Conservation: Principles, Dilemmas and Uncomfortable Truths

31 March 2009

The Royal Academy of Arts is organising a two-day symposium on 24 and 25 September following the publication in summer 2009 of the book 'Conservation: Principles, Dilemmas and Uncomfortable Truths', edited by Alison Richmond and Dr Alison Bracker.

The symposium seeks to re-examine conservation principles, theories, and taboos regarding art, artefacts, buildings, monuments and sites, human remains, natural history, the arts and antiquities markets, and cultural heritage institutions within the context of the changing global economic and environmental climate of the early 21st century.

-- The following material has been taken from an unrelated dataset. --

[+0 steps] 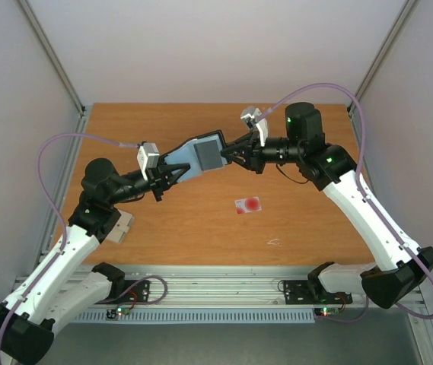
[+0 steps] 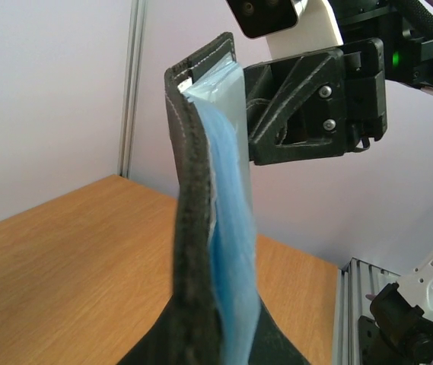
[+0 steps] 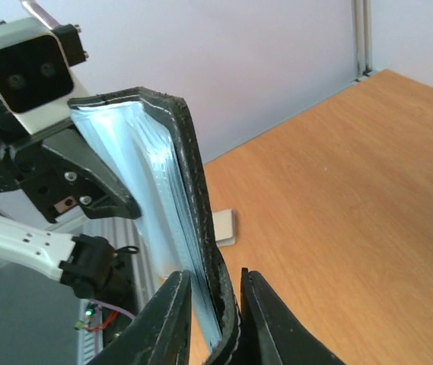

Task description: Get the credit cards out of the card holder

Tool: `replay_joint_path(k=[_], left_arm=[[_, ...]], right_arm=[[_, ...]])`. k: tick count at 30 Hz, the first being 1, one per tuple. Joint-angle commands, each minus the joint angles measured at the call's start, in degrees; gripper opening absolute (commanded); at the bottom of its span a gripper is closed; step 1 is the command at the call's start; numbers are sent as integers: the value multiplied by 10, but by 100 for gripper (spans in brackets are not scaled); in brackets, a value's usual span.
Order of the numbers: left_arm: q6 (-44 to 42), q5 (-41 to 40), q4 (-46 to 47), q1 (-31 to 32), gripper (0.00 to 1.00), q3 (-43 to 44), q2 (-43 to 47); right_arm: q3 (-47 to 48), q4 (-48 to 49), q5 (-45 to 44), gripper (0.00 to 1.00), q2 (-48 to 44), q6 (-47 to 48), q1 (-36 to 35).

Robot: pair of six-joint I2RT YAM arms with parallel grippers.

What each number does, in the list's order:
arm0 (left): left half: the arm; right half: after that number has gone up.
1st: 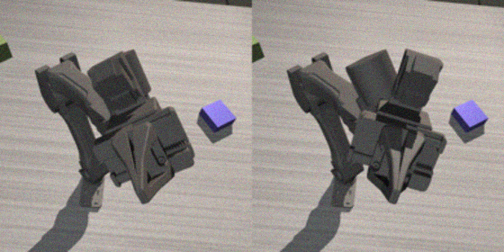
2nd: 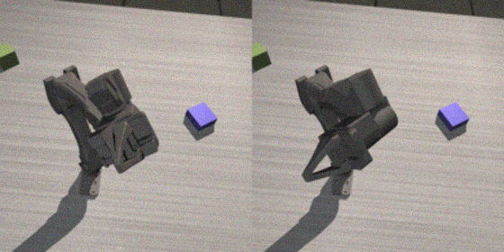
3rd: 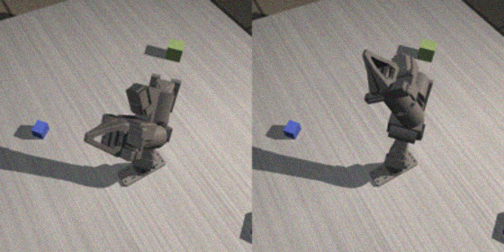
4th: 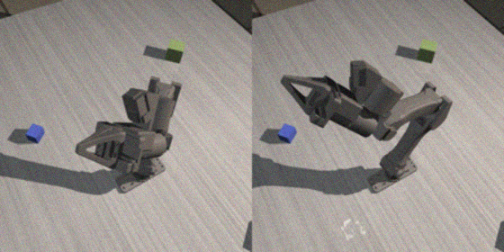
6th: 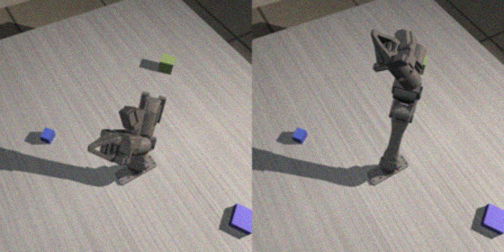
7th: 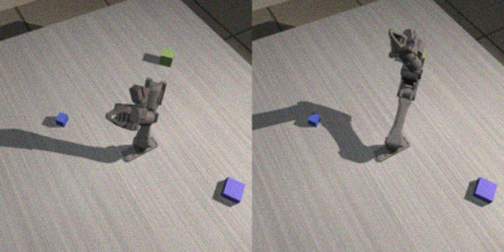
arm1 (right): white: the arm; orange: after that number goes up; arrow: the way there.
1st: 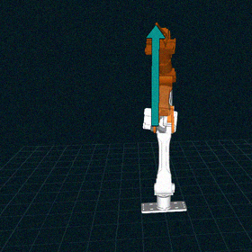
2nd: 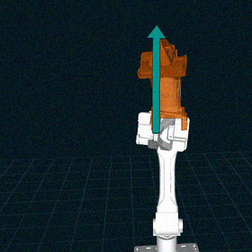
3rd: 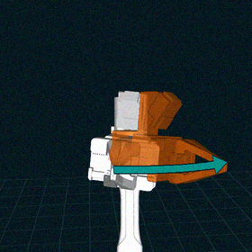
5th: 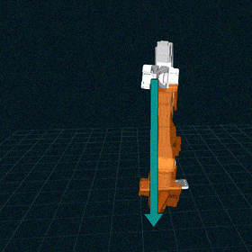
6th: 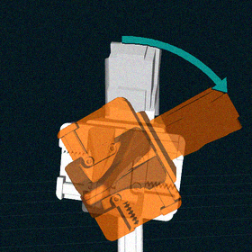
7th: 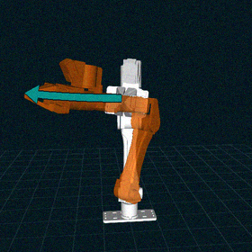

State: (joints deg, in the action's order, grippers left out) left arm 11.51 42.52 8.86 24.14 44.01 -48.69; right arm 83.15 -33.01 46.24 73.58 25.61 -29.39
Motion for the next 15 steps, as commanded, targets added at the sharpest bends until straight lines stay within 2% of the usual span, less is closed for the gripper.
replay_joint_path(k=[1, 6, 12, 15], left_arm=[[-10, 16, 48, 4, 0, 2, 5], [-14, 18, 49, 6, 0, 4, 1], [-15, 19, 57, 7, 0, 5, -5], [-14, 20, 55, 8, 0, 4, -5]], right_arm=[[-5, 33, -39, 16, 5, -6, -9], [2, 34, -44, 14, 16, 4, -27], [9, 37, -25, 22, 28, 27, -61], [12, 43, -19, 19, 31, 23, -65]])
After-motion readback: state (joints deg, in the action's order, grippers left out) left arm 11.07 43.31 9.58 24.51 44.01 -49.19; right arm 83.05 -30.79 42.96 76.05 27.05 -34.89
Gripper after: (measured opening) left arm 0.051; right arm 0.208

The purpose of the symposium is to bring up-to-date and diverse thinking to bear on such potential topics as:

• The artist’s voice reconsidered;
• Principles and the management of resources within a changing climate;
• Conservation ethics, the art market, and/or the antiquities trade;
• Conservation, sustainability, and climate change;
• The tangible and the intangible;
• Originating communities’ rights and involvement reconsidered;
• Conservation and open knowledge systems;
• How can conservation negotiate spiritual value and significance?
• Conservation values and society

We invite abstracts for papers that cover these and other relevant themes from a variety of disciplines, periods, and approaches, as well as specific case studies. The dissemination of selected symposium contents is likely to be web-based.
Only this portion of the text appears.